### WORK TO COMPLETE:
Lines below that include "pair" are the answer; copy each one.

[Records from a collection]
::::::

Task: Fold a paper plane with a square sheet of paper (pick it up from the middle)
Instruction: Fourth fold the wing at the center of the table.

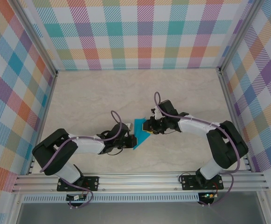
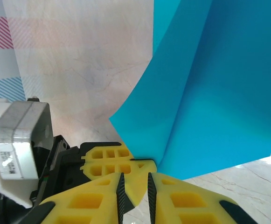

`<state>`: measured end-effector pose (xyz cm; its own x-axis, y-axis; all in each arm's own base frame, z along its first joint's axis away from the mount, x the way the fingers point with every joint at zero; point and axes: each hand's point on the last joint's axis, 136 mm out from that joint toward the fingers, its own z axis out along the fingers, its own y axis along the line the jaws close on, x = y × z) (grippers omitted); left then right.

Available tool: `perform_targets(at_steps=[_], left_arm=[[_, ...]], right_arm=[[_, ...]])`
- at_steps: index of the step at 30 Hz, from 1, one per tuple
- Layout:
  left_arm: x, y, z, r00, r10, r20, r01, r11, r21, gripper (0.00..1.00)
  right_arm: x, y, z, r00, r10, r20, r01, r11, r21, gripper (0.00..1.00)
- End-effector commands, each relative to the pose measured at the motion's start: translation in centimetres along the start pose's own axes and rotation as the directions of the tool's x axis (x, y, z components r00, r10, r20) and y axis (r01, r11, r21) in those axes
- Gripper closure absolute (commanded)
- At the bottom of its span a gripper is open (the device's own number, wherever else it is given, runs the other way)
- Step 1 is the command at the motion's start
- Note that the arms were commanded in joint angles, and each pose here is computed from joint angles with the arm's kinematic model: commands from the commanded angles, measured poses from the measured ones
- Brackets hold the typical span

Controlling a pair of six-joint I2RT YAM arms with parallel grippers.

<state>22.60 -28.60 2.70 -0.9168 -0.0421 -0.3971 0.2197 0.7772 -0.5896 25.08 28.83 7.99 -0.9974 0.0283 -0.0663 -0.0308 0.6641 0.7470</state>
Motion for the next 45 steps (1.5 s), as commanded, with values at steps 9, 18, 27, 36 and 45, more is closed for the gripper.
perform_targets(at_steps=[9, 18, 27, 36, 45], left_arm=[[-0.1, 0.5, 0.3, 0.996, -0.076, -0.035, 0.078, 0.994, 0.074, 0.99], [-0.3, 1.3, 0.3, 0.991, -0.121, -0.059, 0.126, 0.988, 0.085, 0.99], [-0.5, 1.9, 0.6, 0.981, -0.172, -0.091, 0.183, 0.975, 0.126, 0.99], [-0.8, 1.2, 0.5, 0.977, -0.149, -0.150, 0.174, 0.970, 0.172, 0.99], [-1.1, 0.5, 0.7, 0.974, -0.120, -0.193, 0.159, 0.966, 0.202, 0.99]], right_arm=[[-1.5, 1.7, 3.1, 1.000, 0.015, -0.023, -0.016, 0.997, -0.082, 0.86], [-2.4, 0.2, 4.7, 0.998, 0.048, -0.030, -0.049, 0.999, -0.024, 0.87], [-2.7, -1.2, 5.5, 0.997, 0.074, -0.028, -0.074, 0.997, 0.015, 0.87], [-2.9, -1.3, 5.1, 0.997, 0.074, -0.017, -0.074, 0.997, 0.024, 0.87], [-1.7, 0.8, 4.1, 0.999, 0.029, -0.040, -0.032, 0.997, -0.073, 0.85]])
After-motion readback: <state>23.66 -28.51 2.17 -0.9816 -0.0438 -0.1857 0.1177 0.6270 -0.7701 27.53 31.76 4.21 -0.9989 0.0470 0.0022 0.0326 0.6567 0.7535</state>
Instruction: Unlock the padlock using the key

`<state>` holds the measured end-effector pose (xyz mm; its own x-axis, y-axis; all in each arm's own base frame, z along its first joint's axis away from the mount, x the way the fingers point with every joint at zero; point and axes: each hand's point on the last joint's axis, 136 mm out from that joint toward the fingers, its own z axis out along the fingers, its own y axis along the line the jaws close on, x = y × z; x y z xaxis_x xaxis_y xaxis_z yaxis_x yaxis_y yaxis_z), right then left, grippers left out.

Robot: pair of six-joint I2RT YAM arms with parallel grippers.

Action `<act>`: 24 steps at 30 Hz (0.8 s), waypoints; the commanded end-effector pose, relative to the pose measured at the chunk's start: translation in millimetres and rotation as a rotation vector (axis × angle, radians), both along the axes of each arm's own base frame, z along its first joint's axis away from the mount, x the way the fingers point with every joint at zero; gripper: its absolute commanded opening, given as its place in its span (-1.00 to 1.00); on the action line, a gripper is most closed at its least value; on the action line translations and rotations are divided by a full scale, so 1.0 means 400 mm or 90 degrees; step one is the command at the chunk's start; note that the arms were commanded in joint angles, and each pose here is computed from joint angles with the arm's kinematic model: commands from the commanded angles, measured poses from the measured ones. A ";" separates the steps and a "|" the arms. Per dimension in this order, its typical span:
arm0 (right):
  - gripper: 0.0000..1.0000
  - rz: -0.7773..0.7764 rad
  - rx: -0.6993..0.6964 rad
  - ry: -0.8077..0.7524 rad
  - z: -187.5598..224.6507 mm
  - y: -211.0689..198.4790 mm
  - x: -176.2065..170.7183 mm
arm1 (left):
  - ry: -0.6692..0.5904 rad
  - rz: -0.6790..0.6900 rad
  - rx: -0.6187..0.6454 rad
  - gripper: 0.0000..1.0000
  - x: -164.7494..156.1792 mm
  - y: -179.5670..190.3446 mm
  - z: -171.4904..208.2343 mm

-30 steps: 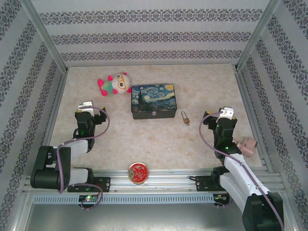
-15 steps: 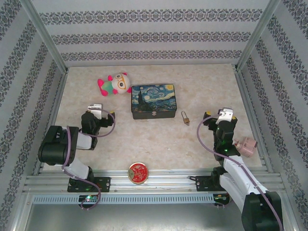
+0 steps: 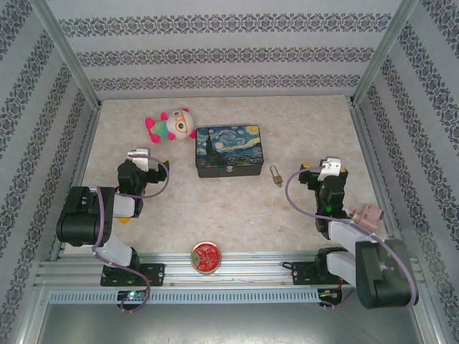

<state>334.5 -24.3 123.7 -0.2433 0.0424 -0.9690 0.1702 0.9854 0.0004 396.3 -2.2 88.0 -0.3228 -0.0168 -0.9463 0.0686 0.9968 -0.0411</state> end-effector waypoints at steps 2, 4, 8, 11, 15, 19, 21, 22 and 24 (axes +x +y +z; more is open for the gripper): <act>0.96 0.010 0.031 -0.074 0.047 -0.004 0.034 | -0.002 0.016 -0.005 0.99 0.005 0.015 0.004; 0.96 0.011 0.039 -0.080 0.038 -0.005 0.043 | -0.001 0.016 -0.005 0.99 0.005 0.015 0.003; 0.96 0.006 0.045 -0.069 0.003 -0.009 0.061 | -0.002 0.015 -0.005 0.99 0.005 0.015 0.004; 0.96 -0.003 0.049 -0.062 -0.029 -0.015 0.080 | -0.002 0.014 -0.005 0.99 0.005 0.014 0.004; 0.96 0.015 0.053 -0.033 -0.037 -0.005 0.099 | 0.000 0.010 -0.004 0.99 0.005 0.012 0.003; 0.96 0.103 0.054 -0.010 -0.039 0.047 0.140 | -0.001 0.010 -0.004 0.99 0.006 0.012 0.003; 0.96 0.171 0.048 0.020 -0.038 0.091 0.158 | 0.000 0.010 -0.004 0.99 0.005 0.012 0.002; 0.96 0.169 0.048 0.017 -0.036 0.090 0.156 | -0.001 0.010 -0.005 0.98 0.006 0.012 0.003; 0.96 0.173 0.052 0.010 -0.036 0.092 0.156 | -0.001 0.011 -0.005 0.98 0.006 0.012 0.004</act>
<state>398.2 -0.7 113.1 -0.2445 0.0740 -0.9668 -0.0100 0.9968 0.0788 396.4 -1.0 88.0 -0.3229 -0.0191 -0.9462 0.0610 0.9973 -0.0409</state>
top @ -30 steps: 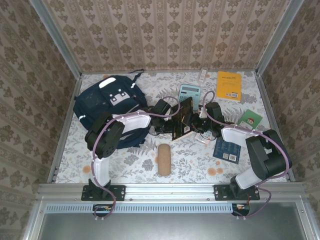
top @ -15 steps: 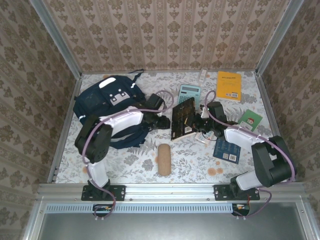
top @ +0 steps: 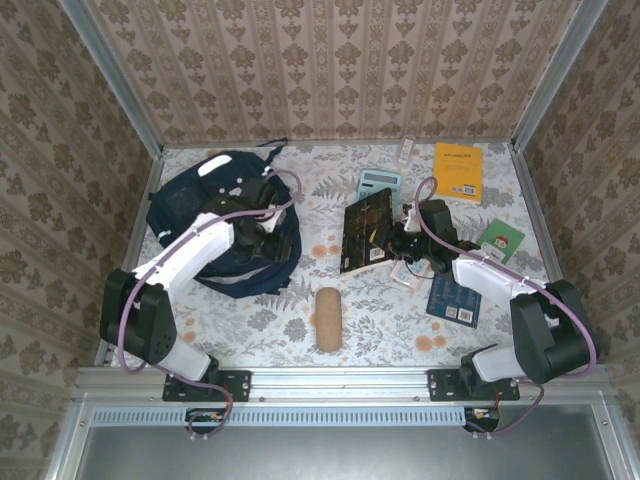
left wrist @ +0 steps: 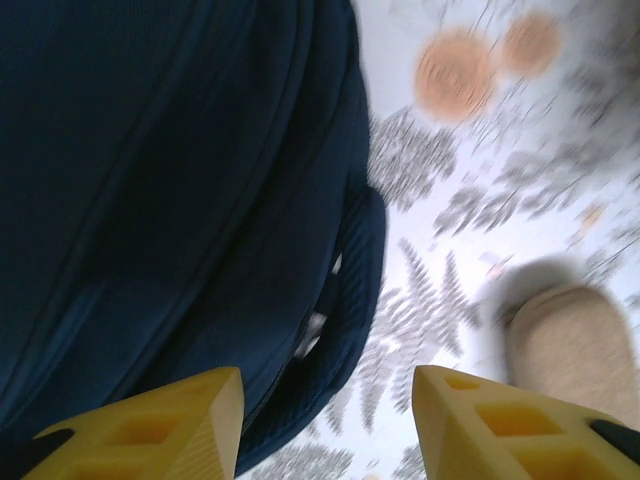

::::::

### OUTPUT OF THE EXERCISE:
Controlling a pair of six-joint I2RT YAM arms with parallel grippers.
Robot: pair of six-joint I2RT YAM arms with parallel grippers.

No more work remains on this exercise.